Mike Mozart/Creative Commons
What Walmart executives say about their pandemic response measures doesn’t match what’s happening in the stores.
First Response
While Amazon has taken plenty of heat for its worker safety measures during the COVID-19 outbreak, criticism of Walmart, another big winner in this crisis, has been more muted. In-store sales rose 20 percent at Walmart in March, at a time when everyone is supposed to be distancing (sales on Walmart.com were up 30 percent). Any crowded location right now will heighten danger. Earlier in April, Walmart announced that two employees in a store outside Chicago died from the coronavirus.
“My brother is more than just a number, more than a statistic,” said Angela McMiller, the sister of Phillip Thomas, one of the dead Walmart workers, in a conference call on Friday arranged by the worker advocacy group United for Respect. “The Walmart [Phillip and Wando Evans, whose family is suing the company] work at is always crowded. They didn’t have any gloves or masks to protect themselves. What’s it going to take for [Walmart] to take this epidemic seriously? How many more people have to die?”

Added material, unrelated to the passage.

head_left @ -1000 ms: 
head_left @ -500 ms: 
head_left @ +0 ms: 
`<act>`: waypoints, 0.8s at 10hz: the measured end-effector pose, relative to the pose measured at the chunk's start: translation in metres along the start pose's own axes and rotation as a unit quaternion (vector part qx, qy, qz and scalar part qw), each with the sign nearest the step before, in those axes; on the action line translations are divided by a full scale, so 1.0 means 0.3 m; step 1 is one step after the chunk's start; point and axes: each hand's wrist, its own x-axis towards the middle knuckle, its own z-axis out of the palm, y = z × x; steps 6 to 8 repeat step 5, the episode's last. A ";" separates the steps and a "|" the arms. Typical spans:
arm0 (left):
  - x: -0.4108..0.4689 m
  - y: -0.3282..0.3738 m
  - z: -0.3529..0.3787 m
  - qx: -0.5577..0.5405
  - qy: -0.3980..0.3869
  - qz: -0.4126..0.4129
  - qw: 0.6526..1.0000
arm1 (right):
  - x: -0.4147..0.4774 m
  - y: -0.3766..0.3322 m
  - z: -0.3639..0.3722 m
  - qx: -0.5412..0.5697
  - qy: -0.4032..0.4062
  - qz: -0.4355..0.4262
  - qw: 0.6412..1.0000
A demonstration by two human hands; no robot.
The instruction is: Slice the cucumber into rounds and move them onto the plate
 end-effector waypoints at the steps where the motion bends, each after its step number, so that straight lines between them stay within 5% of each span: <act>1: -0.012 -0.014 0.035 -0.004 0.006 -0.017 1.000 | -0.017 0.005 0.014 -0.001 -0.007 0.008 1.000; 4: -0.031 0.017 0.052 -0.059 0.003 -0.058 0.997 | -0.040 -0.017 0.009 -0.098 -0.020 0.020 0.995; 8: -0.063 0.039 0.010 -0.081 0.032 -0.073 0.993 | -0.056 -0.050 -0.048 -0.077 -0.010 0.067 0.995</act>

Walmart, of course, says they are taking the pandemic seriously. On March 31, the CEOs of Walmart U.S. and Sam’s Club put out a written communication outlining significant steps already taken: social distancing at stores, deep cleaning of locations, Plexiglass shields at checkout, wipes and sprayers for all carts, and emergency leave for workers dealing with COVID-19. The memo added new measures: all associates would get screening questions and temperature checks when starting shifts, and anyone with a fever over 100.0 would be sent home with pay and asked to remain there until they have three fever-free days. It also said all Walmart workers would receive masks and gloves “as supplies permit.” These would arrive within 1-2 weeks, so by now, all locations should have them.
On the conference call, worker after worker at Walmart made clear that the corporate communication in no way reflected the reality on the ground. With 1.5 million employees (and probably more, after it hired over 100,000 new workers since the outbreak), Walmart reveals how corporate giants are too big to manage. Whatever lip service is paid from an executive suite does not filter down to worksites where the top priority is profits.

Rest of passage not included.